For the past twenty years the American view of the problems of Soviet Jews (a view which more or less corresponded to the real situation) has been rather one-dimensional: a small group of heroes fighting the Communist leviathan for the right to emigrate, since only through emigration could they maintain their Jewish identity; all Jews who remained in Russia were doomed, sooner or later, to disappear as a national group. There was no question what Jewish identity meant; it would manifest itself in one of the ways familiar to Western Jewry. Soviet Jewish activists therefore strove to adopt one of the Western models of such identity, either religious or secular. . . .

Be that as it may, we now face a situation different from the one of twenty, ten, five years ago. There are now new leaders and new activists in numerous Jewish cultural societies who come from a different background and have a different orientation in their Jewish activities. It is not the refusenik who is now the central figure in Soviet Jewry but the cultural activist. Though he may not be quite so attractive a figure as his predecessor was to Western eyes, nevertheless, he and his fellows have succeeded in achieving great progress over the last two years. It would have been impossible, for example, to organize the visit of the two teachers described by Mr. Roskies in his article without the efforts of these Kiev activists. On its own, the Ukrainian Ministry of Education would not have cared so much about training Yiddish teachers.

These new activists are not as grounded in and receptive to Western ideas and values—in both the general and the Jewish senses—as the former leaders were, but I daresay they represent a truer mirror of the views and values of the 1.5 million Jewish population in the Soviet Union than the previous small group of refuseniks did.

Their shortcomings are evident, but what about their virtues? As Mr. Roskies remarks, Kiev Jews remind him of the world of Sholem Aleichem’s stories. And indeed one of the most obvious features of Sholem Aleichem’s heroes was perhaps their creativity and ability to respond to a changing situation. (This creativity does not necessarily always achieve positive results, but that is another problem.) In my opinion this new generation of Soviet Jewish activists has more of that vivid Jewish creative spirit than did the former one, whose outlook was determined primarily by Western examples and standards. Today, Jews in the Soviet Union must be especially active and inventive because they face a serious challenge. Their future depends on their ability to find a right way now.

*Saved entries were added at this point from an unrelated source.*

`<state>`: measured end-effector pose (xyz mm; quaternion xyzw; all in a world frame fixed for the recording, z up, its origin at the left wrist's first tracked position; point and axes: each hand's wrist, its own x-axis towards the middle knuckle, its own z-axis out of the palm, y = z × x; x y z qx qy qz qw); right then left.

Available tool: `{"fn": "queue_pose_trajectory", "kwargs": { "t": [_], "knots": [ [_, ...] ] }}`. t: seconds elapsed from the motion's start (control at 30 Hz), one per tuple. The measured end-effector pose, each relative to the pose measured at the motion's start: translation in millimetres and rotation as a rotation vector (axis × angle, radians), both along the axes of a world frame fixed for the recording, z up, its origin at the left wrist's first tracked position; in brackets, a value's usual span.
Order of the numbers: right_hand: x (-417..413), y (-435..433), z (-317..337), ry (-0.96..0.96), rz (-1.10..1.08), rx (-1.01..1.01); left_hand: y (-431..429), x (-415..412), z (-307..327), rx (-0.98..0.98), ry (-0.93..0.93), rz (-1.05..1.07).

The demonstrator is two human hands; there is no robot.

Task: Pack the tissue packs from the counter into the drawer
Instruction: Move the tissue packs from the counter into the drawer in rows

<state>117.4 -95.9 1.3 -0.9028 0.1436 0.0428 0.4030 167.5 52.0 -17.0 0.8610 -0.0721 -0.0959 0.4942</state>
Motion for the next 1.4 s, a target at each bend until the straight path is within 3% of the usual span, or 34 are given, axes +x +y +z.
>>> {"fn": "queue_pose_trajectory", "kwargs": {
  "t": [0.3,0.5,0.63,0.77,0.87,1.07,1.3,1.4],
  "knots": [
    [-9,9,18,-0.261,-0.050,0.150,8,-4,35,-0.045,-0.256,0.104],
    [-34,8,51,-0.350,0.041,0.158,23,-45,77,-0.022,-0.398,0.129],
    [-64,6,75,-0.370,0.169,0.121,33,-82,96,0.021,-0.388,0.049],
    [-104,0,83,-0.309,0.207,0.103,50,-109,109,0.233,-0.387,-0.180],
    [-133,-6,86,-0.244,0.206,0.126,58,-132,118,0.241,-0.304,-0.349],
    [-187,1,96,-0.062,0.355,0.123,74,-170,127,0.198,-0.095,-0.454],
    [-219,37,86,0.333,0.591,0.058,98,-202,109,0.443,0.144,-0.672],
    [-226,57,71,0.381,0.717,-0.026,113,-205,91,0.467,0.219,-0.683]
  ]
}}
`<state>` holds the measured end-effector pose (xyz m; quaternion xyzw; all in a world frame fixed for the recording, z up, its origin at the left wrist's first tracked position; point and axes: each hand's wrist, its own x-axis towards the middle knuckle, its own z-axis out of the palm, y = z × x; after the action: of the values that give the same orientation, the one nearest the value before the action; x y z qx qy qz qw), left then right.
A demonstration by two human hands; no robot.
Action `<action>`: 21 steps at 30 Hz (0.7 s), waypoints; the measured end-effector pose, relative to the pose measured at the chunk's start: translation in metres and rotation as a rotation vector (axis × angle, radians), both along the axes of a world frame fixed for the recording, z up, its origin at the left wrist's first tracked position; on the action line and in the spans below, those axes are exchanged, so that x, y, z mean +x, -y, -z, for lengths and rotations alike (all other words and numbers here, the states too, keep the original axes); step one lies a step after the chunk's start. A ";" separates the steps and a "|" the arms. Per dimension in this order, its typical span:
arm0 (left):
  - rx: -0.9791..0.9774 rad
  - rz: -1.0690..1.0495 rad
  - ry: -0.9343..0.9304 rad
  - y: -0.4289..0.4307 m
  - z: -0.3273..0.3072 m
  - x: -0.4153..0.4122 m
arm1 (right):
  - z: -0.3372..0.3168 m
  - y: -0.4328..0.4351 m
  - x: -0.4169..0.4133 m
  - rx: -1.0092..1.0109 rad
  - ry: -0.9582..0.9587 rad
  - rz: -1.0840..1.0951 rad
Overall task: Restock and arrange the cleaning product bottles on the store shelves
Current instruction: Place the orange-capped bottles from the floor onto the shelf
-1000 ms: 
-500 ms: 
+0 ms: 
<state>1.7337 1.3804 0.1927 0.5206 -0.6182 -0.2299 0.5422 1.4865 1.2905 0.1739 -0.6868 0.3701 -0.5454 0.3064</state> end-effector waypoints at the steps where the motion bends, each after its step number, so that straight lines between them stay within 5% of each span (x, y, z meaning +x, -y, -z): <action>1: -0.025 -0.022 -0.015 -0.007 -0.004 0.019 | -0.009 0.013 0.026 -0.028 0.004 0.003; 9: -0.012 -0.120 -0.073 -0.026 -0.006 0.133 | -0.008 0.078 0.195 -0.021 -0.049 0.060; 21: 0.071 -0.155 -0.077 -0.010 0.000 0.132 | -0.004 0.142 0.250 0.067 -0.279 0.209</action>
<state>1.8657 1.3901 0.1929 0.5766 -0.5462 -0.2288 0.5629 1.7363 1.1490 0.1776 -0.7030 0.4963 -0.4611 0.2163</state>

This does not mean, of course, that Soviet Jews have nothing to learn from their American cousins. On the contrary, we need to use every possible opportunity to acquire more knowledge about Judaism in all of its aspects, but we must keep in mind that nobody has an immediate recipe for solving our problems. I believe that the solution is to be found only by collaborating with the West, but not by copying Western models. In these endeavors we may not neglect any kind of Jewish experience—whether positive or negative. Perhaps American Jews are only now beginning to get acquainted with the true life and history of Russian Jewry. Mr. Roskies’s article is a first step in this direction.

Michael Krutikov
Moscow, USSR

_____________

 

David G. Roskies writes:

I sympathize with Michael Krutikov’s distaste for a McDonald’s Judaism—mass-produced, prepackaged, and utterly foreign to the native palate. Yet what alternative is there when Jewish communal life has been destroyed in the Soviet Union, when Jewish creativity in Russian and Hebrew has been stifled for sixty years, and when God, the Torah, and all national aspirations have been expunged from Yiddish books, songs, and plays? One alternative is to translate into Russian the best of the East European Jewish cultural heritage, which is precisely what Mr. Krutikov and his friends have been doing since April 1989 in the journal VEK, published in Riga. But in the Ukraine, where an estimated half-a-million Jews still live, Ukrainian nationalists are eager to foster Jewish creativity in any language other than Russian. As the sovereignty movement gains ground throughout the USSR, a journal like VEK would then have to appear in about a dozen different “national” languages.

All things being equal (which of course they aren’t), such interethnic rivalries might advance the position of Yiddish as the unifying language of the Jews. I shall not repeat here how saddened my experience teaching Yiddish in Kiev left me on that score. Since Yiddish without Yiddishkayt is a doomed enterprise (even if its main exponents had not been murdered by Stalin), the massive reeducation of Soviet Jews in classical and modern Hebrew remains the only untried possibility. Were such a messianic project to be carried out, it would require thousands of trained teachers from the West and Israel, millions of imported texts and textbooks (how many Hebrew typesetters are currently employed in the Soviet publishing industry?). In short, all available resources would have to be imported.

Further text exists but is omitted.